TASK REQUIREMENTS —
Within the entries below, find the portion that opens with the line containing "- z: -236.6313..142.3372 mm" and closes with the line containing "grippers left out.". Retype that portion exactly and only.

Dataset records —
_ _ _ _

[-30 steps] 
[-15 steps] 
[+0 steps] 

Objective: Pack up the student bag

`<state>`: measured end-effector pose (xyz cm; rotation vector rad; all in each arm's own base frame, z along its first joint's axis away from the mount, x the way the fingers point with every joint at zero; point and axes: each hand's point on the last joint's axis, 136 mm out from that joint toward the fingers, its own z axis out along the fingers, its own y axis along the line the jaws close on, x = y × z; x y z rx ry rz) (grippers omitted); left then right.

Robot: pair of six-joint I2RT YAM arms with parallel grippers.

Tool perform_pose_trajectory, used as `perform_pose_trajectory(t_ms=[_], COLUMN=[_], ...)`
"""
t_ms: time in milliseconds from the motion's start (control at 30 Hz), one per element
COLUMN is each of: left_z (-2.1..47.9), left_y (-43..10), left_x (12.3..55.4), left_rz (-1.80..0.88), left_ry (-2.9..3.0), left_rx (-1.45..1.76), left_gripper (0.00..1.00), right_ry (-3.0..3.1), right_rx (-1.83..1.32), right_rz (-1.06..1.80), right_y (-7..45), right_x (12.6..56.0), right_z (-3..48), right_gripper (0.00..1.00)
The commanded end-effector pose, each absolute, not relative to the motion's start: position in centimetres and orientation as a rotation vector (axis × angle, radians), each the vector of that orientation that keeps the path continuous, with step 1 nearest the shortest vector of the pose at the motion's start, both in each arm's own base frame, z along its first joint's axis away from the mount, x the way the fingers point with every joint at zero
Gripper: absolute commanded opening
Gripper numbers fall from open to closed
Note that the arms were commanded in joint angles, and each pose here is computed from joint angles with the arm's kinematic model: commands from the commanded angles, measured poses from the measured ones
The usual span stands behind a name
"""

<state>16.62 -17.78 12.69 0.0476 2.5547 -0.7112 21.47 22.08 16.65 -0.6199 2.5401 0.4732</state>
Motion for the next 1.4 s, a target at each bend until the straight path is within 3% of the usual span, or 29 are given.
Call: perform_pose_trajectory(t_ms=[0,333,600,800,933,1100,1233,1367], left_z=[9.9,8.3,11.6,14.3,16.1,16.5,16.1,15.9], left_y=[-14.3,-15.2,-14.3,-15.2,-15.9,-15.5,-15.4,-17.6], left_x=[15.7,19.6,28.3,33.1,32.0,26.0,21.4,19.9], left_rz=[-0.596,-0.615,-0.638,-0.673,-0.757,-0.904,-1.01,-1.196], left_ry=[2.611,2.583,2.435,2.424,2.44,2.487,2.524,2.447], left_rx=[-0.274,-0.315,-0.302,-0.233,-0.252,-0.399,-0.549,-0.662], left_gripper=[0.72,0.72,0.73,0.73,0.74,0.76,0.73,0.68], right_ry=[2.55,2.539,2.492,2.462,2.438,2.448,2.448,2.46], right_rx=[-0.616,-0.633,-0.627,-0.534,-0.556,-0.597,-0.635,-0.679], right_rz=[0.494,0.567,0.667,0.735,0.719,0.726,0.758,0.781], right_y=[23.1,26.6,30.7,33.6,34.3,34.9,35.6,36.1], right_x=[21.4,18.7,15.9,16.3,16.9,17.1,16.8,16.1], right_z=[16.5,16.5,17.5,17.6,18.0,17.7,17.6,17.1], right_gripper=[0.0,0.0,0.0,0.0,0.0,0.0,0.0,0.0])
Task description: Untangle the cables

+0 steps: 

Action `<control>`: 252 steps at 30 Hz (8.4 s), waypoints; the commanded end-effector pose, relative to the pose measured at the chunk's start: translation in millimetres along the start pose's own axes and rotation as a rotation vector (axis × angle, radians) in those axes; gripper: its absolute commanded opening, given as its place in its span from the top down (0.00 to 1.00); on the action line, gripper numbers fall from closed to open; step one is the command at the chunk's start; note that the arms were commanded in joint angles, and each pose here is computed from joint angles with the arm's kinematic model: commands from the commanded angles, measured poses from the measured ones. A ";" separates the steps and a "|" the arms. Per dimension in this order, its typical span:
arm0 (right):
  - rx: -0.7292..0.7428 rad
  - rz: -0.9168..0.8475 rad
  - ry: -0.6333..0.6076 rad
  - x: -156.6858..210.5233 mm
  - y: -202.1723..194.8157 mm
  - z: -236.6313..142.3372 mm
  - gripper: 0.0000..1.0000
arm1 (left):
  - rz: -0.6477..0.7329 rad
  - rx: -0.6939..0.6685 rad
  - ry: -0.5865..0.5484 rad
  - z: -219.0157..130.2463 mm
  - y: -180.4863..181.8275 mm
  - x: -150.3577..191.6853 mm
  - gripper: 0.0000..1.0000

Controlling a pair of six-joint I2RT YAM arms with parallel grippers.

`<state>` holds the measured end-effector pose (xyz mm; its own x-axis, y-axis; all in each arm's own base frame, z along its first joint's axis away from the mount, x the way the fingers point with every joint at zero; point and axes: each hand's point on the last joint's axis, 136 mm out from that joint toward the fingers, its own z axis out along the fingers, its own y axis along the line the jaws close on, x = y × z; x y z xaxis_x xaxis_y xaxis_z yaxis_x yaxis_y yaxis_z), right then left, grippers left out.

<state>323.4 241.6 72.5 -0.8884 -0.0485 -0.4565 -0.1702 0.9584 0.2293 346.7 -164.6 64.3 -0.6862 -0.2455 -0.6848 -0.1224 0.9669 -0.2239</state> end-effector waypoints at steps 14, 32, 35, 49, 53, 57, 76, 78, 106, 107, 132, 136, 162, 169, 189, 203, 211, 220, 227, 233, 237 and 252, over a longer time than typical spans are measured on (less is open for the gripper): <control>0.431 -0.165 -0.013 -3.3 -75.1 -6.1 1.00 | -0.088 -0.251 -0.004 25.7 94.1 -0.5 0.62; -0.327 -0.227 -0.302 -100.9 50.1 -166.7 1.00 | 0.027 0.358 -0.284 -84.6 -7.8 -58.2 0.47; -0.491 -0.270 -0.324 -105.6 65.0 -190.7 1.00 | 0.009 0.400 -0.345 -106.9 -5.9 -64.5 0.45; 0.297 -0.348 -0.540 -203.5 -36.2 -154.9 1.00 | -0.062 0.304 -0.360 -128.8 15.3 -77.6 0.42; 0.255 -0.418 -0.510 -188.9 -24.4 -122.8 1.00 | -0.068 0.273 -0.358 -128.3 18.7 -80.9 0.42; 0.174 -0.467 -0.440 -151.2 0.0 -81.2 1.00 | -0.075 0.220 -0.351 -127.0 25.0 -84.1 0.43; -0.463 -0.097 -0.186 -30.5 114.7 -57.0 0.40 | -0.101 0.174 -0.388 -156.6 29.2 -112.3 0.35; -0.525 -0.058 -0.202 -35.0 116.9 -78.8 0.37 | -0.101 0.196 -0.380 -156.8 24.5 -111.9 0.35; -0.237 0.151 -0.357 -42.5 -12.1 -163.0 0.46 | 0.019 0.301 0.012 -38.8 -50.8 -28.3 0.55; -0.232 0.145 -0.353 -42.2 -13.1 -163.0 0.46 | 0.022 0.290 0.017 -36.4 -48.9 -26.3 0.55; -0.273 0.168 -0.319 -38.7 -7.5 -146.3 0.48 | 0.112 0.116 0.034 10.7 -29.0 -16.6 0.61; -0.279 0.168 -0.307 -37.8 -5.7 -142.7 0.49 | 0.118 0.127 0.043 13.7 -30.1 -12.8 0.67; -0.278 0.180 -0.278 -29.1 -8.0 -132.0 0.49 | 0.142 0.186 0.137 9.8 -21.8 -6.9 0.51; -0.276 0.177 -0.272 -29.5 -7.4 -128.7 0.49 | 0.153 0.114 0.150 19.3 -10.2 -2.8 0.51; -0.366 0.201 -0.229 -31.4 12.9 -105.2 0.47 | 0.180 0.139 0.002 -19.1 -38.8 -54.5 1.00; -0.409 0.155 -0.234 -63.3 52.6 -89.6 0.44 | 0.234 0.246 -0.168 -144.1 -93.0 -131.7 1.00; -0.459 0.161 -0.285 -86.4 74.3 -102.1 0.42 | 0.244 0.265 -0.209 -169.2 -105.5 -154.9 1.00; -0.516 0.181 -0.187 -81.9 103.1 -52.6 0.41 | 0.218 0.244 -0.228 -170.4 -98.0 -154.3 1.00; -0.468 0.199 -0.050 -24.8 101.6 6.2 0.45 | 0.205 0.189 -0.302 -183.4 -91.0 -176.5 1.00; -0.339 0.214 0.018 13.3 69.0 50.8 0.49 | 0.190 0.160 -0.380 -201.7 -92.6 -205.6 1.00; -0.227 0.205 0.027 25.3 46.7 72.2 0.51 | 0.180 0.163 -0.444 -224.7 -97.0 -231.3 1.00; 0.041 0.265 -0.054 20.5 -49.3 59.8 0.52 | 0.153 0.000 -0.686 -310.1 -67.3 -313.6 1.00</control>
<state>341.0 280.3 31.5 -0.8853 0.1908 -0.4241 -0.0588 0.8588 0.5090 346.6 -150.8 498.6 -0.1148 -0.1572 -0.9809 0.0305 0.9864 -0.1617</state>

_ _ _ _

ANSWER BOX —
  - z: -236.6313..142.3372 mm
  - gripper: 0.0000..1.0000
arm1 (left):
  - rz: -0.6477..0.7329 rad
  - rx: -0.6939..0.6685 rad
  - ry: -0.5865..0.5484 rad
  - z: -219.0157..130.2463 mm
  - y: -180.4863..181.8275 mm
  - x: -150.3577..191.6853 mm
  - gripper: 0.0000..1.0000

Controlling a pair of six-joint I2RT YAM arms with parallel grippers.

`<state>` holds the measured end-effector pose (xyz mm; its own x-axis, y-axis; all in each arm's own base frame, z along its first joint's axis away from the mount, x the way the fingers point with every joint at zero; point and axes: each hand's point on the last joint's axis, 136 mm out from that joint toward the fingers, its own z axis out along the fingers, its own y axis along the line the jaws close on, x = y × z; x y z xaxis_x xaxis_y xaxis_z yaxis_x yaxis_y yaxis_z), right then left, grippers left out.

Nothing more belongs to this answer.